Liza's daughter, Emily, and her husband, Sidney, came via motorbike and sidecar. Uncle Sidney was a whizz with electrics and, on one occasion, strapped a wireless cabinet into the space normally occupied by Emily, and rigged up the set for Dick and Betsy. From then on, the wireless became a prominent feature: Saturday evenings were ‘In Town Tonight'.

Betsy's nephew Johnny provided a difference spectacle again. A hefty miner, with permanent black patches on his face, the
typical marks of his calling, Johnny's vast chest strained against Betsy's damask tablecloth. His large fingers looked incongruous holding a slice of Eva's sponge cake, and even more so cradling a china tea cup. A special constable in his spare time, Johnny delighted in telling the assembled company how he and his fellow specials knocked seven bells out of the worst offenders the minute they had them cornered in the cells.
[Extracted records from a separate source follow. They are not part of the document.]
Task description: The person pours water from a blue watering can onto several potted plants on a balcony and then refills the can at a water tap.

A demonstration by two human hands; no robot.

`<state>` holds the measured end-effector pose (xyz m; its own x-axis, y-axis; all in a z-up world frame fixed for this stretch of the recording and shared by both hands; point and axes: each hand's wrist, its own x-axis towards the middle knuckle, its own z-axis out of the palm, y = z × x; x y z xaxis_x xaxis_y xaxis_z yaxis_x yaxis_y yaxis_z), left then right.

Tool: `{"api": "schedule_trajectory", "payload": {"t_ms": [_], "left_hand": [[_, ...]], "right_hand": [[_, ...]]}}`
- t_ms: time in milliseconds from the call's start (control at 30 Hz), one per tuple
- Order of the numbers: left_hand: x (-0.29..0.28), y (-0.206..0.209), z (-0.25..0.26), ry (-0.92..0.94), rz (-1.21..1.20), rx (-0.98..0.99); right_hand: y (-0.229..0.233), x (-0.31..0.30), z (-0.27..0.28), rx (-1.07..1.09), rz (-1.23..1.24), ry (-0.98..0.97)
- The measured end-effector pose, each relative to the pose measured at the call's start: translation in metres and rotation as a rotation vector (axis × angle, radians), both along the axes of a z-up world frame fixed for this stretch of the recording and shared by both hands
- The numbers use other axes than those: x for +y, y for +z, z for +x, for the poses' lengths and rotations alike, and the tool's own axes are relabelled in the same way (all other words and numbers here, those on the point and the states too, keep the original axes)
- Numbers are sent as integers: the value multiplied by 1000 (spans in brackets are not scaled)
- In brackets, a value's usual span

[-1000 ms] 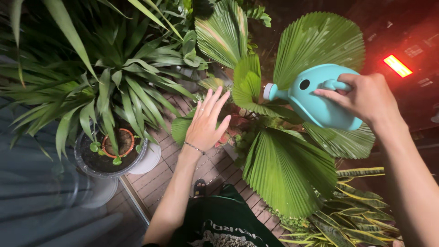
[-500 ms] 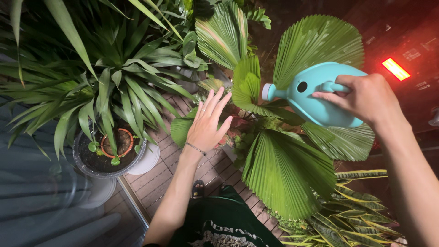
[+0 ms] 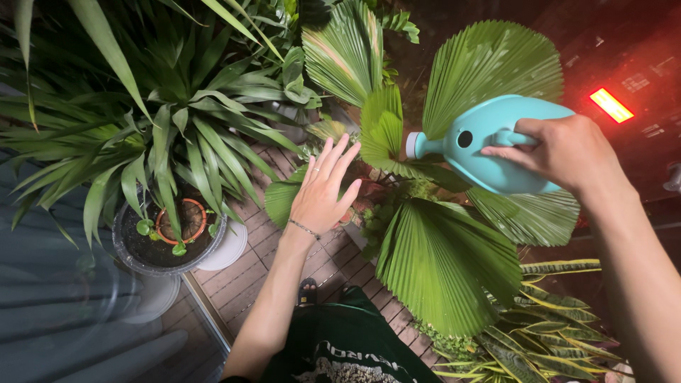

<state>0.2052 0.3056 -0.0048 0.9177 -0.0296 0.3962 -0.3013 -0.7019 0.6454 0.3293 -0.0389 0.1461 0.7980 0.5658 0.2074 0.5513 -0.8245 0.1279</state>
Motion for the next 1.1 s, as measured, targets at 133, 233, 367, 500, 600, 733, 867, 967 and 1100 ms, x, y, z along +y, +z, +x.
{"api": "schedule_trajectory", "payload": {"t_ms": [133, 233, 367, 500, 600, 733, 867, 967, 1100], "left_hand": [[1, -1, 0, -7, 7, -9], [2, -1, 0, -10, 6, -6], [3, -1, 0, -11, 14, 1], [4, -3, -1, -17, 11, -7], [4, -2, -1, -17, 15, 0], [5, -1, -1, -23, 10, 1], [5, 0, -1, -26, 11, -1], [6, 0, -1, -29, 10, -4], [8, 0, 0, -35, 9, -16]], "right_hand": [[1, 1, -2, -8, 11, 59], [1, 3, -4, -19, 13, 72], [1, 5, -5, -51, 1, 90], [1, 5, -7, -70, -11, 97], [0, 5, -8, -84, -17, 109], [0, 5, -10, -81, -14, 101], [0, 4, -11, -87, 4, 103], [0, 5, -12, -99, -7, 100], [2, 6, -16, -123, 6, 127]]}}
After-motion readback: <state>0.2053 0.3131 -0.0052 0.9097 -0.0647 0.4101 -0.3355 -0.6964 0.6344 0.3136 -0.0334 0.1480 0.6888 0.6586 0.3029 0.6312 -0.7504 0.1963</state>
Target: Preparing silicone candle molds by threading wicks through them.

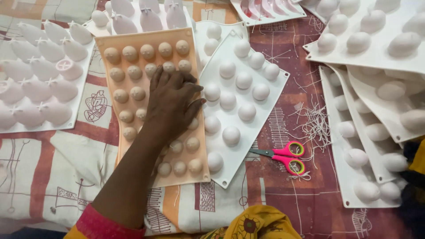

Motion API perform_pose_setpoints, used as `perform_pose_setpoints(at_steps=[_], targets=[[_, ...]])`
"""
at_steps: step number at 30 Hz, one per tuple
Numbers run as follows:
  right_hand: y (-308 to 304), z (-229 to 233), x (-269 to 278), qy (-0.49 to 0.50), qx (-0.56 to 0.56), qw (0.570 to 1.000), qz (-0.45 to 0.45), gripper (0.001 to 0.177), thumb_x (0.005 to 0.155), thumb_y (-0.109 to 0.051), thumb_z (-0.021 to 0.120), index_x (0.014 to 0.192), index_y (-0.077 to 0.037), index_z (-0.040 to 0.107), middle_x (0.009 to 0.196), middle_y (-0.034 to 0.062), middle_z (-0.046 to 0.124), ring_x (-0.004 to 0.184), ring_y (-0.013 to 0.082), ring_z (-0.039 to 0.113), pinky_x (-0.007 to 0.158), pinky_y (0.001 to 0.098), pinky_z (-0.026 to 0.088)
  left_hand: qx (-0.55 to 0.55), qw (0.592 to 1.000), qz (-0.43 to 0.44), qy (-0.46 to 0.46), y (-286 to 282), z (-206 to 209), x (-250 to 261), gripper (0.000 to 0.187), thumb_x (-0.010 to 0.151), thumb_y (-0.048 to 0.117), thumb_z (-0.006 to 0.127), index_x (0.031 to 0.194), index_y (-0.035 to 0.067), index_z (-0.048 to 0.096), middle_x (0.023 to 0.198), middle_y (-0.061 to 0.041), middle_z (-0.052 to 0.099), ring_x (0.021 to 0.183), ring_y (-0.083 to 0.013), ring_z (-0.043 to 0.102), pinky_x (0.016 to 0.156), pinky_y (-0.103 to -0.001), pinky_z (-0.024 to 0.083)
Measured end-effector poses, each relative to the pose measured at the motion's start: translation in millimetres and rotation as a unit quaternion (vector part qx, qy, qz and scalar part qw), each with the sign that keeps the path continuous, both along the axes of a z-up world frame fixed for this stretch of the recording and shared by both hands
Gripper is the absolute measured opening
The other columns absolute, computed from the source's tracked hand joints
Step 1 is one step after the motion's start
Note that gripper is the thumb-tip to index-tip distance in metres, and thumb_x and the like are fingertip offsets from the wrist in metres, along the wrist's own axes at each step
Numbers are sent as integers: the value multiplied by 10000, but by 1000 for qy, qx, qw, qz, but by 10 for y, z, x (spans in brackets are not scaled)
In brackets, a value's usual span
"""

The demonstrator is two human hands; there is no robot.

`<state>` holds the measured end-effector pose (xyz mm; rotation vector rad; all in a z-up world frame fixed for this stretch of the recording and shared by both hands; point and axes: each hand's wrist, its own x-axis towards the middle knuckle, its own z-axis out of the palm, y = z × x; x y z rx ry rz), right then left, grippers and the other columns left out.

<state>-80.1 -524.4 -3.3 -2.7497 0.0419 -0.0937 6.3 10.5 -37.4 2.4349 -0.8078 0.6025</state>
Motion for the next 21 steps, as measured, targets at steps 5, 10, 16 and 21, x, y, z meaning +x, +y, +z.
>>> perform_pose_setpoints(at_steps=[5, 10, 16, 21], targets=[[1494, 60, 124, -2, 15, 1000, 9, 430, 912, -317, 745, 1237, -37, 723, 1044, 179, 749, 801, 274, 729, 639, 425, 605, -35, 999, -2, -9, 60, 46, -19, 240, 871, 212, 800, 1074, 95, 748, 1158, -85, 650, 1169, -329, 568, 1125, -528, 362], [2457, -335, 655, -34, 62, 992, 100, 471, 828, -365, 789, 1193, -76, 719, 1131, 171, 669, 847, 313, 720, 779, 451, 562, -69, 992, 87, -53, 544, 264, -87, 372, 925, 218, 819, 1250, 82, 700, 1352, -176, 611, 1249, -372, 560, 1044, -495, 444], [2859, -203, 606, -118, -27, 982, 142, 462, 829, -416, 834, 1143, -88, 754, 1107, 198, 631, 974, 347, 637, 803, 473, 534, -166, 964, 192, 76, 1195, -180, 101, 853, 835, 308, 878, 1478, -22, 426, 1289, -207, 601, 1194, -345, 590, 981, -449, 486], [2874, -524, 537, -140, 31, 966, 214, 192, 792, -209, 801, 933, -85, 765, 1114, 140, 668, 1011, 334, 616, 850, 441, 522, -281, 904, 182, 266, 924, -144, 109, 903, 794, 287, 874, 1504, -7, 400, 1219, -161, 677, 1107, -254, 667, 924, -349, 562]])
And, Sunday or not, there were the neighbours and weekend visitors to the shop. Every month or so, the Prentice sisters called with their young boys, rounding off a visit to relatives higher up the hill with a bag of boiled sweets for their return journey. The sisters were a curious combination: Sarah placid and well-made (as Betsy described her), Hannah as sharply spoken as she was angular. Sarah adored her young son, Ralph, who drove everyone else to distraction. ‘Oh, Eva, there's the Prentice lad,' Betsy would say, if she spotted their arrival through the sweet window. Little Ralph Prentice had fingers into everything and would not stop talking. ‘Mrs Nash, Mrs Nash, what's this for, Mrs Nash? What does it do?' (‘It's a thing-a-purpose, Ralph. Now, put it down.') ‘What's that on the wall?' On and on with constant questions, and all expressed with a clack-clack in his throat, thanks to the poor boy's infected tonsils. Betsy explained to Ralph that he needed to be quiet to let the adults talk. ‘But Mrs Nash, I only wanted to know…' and off he went again, like a wind-up toy.